Dave finished at fifteen—and took an extra year to grow in, working nights at the delicatessen and reading, for entertainment, philosophy.

He has a remarkable memory. He might not be able to recall his laundry mark when he was in Virginia. But no one who knows him well would bet even on that.

A compact guy who—because he is loose-jointed—seems anything but solid. Indeed, his flexibility is such that he could probably learn a yogin's basic postures in one sitting.

Everybody liked him in Madison.

This was not true in Virginia.

He majored in psychology and went out for football. He'd played on his high school team. The backfield coach was impressed equally by the length of his accurate passes and the fact that he mastered the signals in one night's concentrated study. Letter-perfect and reflex-fast. But a pair of racially pure Nordic behemoths from Minnesota, sent proudly to the team by scouting old grads, decided that, although they had nothing personal against the yid, no yid would call their signals. In Dave's first game they managed to break both his legs.

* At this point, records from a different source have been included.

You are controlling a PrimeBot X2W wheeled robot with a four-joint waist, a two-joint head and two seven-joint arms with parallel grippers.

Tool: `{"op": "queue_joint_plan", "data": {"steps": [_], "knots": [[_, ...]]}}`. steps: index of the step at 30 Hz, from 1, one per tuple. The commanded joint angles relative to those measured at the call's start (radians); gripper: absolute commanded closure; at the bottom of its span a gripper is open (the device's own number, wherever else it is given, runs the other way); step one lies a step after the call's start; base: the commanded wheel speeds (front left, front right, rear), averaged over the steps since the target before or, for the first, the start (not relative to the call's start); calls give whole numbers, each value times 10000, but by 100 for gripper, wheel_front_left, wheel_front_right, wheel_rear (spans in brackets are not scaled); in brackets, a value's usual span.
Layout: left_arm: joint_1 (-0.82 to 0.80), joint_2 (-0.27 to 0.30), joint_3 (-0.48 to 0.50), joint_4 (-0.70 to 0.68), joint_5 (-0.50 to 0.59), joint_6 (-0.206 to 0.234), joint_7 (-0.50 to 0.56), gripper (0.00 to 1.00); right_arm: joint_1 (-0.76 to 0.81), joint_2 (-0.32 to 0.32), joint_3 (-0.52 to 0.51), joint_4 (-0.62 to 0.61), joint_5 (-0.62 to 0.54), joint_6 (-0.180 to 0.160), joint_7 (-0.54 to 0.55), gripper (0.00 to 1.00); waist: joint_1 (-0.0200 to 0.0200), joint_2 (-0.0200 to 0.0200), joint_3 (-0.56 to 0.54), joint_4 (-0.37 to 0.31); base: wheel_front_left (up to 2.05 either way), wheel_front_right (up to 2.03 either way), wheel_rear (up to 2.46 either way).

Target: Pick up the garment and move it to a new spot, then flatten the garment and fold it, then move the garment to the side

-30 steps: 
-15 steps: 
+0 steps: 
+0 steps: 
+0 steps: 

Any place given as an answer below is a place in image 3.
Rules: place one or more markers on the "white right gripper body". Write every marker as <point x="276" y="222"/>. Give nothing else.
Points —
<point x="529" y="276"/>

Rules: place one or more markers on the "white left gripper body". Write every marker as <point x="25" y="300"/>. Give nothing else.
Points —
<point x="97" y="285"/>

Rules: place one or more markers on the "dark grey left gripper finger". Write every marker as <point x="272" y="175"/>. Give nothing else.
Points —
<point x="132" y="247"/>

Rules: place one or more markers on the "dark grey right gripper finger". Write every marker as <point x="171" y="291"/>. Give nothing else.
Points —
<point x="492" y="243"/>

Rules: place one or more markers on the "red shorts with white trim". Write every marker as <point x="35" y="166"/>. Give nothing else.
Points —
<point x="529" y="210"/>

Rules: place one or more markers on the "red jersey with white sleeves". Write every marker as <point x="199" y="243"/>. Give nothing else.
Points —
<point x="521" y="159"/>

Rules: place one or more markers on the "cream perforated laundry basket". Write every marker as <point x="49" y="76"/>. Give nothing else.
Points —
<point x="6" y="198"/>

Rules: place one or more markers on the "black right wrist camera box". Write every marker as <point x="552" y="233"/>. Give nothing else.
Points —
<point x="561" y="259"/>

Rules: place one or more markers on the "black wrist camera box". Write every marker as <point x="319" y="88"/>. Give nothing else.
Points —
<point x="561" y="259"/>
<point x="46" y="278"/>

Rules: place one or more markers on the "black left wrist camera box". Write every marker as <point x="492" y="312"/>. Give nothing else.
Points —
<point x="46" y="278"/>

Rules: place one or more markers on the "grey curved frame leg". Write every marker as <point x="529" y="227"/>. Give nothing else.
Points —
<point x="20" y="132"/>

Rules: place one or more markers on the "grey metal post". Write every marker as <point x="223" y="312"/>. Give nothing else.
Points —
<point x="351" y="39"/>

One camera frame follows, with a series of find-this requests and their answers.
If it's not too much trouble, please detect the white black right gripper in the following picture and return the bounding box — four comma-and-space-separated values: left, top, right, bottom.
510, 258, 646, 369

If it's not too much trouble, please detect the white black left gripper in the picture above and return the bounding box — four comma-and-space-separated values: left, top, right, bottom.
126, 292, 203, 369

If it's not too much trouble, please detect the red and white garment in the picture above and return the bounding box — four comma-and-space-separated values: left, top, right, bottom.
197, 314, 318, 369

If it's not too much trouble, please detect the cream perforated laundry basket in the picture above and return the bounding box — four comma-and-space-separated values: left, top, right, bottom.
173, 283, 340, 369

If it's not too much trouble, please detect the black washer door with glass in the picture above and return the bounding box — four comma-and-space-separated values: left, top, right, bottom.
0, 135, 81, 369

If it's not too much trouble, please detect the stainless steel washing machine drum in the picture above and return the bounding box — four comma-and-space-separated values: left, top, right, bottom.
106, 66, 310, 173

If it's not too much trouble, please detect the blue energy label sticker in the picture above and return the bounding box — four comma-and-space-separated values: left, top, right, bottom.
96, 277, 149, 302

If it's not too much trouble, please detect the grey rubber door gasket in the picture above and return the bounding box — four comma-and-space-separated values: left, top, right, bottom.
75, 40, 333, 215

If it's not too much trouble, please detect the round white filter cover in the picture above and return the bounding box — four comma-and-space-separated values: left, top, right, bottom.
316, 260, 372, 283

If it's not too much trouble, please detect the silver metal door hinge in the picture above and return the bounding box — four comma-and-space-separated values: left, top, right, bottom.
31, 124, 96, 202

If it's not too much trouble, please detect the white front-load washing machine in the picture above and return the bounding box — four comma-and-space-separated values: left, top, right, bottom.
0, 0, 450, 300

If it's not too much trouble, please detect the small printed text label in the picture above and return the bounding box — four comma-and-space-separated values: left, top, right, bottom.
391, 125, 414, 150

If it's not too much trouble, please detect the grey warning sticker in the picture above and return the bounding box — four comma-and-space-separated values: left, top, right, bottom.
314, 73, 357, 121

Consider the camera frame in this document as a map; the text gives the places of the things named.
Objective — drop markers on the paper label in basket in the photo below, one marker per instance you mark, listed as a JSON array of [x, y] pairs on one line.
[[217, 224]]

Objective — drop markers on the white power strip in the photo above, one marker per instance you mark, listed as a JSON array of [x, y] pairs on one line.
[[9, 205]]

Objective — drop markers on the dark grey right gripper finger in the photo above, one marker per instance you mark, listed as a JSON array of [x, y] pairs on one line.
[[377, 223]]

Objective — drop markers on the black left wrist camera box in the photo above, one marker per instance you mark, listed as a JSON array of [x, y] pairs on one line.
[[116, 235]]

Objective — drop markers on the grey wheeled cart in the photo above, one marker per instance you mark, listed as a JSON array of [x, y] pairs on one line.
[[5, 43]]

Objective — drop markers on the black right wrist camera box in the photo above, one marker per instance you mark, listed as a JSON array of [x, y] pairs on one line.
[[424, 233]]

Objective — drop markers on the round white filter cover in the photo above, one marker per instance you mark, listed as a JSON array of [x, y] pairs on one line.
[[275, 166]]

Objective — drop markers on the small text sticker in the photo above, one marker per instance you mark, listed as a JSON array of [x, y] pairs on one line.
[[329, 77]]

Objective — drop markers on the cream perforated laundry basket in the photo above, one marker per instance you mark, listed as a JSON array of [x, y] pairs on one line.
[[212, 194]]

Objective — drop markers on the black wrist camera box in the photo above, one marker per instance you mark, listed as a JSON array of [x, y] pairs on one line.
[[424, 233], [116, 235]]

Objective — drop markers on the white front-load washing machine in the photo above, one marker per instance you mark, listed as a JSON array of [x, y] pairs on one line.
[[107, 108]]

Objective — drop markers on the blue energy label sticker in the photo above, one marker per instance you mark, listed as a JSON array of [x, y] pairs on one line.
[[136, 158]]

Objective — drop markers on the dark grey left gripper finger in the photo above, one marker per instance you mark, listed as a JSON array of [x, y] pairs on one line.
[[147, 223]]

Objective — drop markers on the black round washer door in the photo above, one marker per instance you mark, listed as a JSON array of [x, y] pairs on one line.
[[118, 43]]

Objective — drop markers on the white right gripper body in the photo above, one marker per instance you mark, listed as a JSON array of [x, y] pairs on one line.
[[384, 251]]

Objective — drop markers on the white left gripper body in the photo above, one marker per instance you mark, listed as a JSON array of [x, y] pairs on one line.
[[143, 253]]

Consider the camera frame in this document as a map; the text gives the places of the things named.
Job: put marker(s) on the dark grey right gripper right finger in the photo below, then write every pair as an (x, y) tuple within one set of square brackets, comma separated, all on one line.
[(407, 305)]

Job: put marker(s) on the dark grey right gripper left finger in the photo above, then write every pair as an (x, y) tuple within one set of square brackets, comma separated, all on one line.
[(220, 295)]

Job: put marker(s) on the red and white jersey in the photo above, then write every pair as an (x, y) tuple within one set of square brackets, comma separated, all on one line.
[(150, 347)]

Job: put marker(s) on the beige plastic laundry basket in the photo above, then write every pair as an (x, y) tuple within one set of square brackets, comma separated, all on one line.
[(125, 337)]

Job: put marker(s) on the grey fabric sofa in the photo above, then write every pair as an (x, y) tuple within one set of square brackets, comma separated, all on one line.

Dave got the idea. He let his uniform hang there, the next year—when he'd got off crutches.

He made the newspaper—but not the fraternity he'd set his heart on.

He made summa cum laude.

He went next to Pennsylvania—tutoring, tending furnaces, minding babies, mowing lawns, as usual—and took both an M.A. and a Ph.D. in psychology. He got a job teaching it to pre-med students in Iowa. His thesis on "Formulations of Subjective Sexuality in Man" almost landed him the thing he wanted—a psycho-sociological research position with a big foundation. They wrote him, however, that they felt certain group attitudes (outrageous, but there they are!) would prejudice his fact-gathering efforts.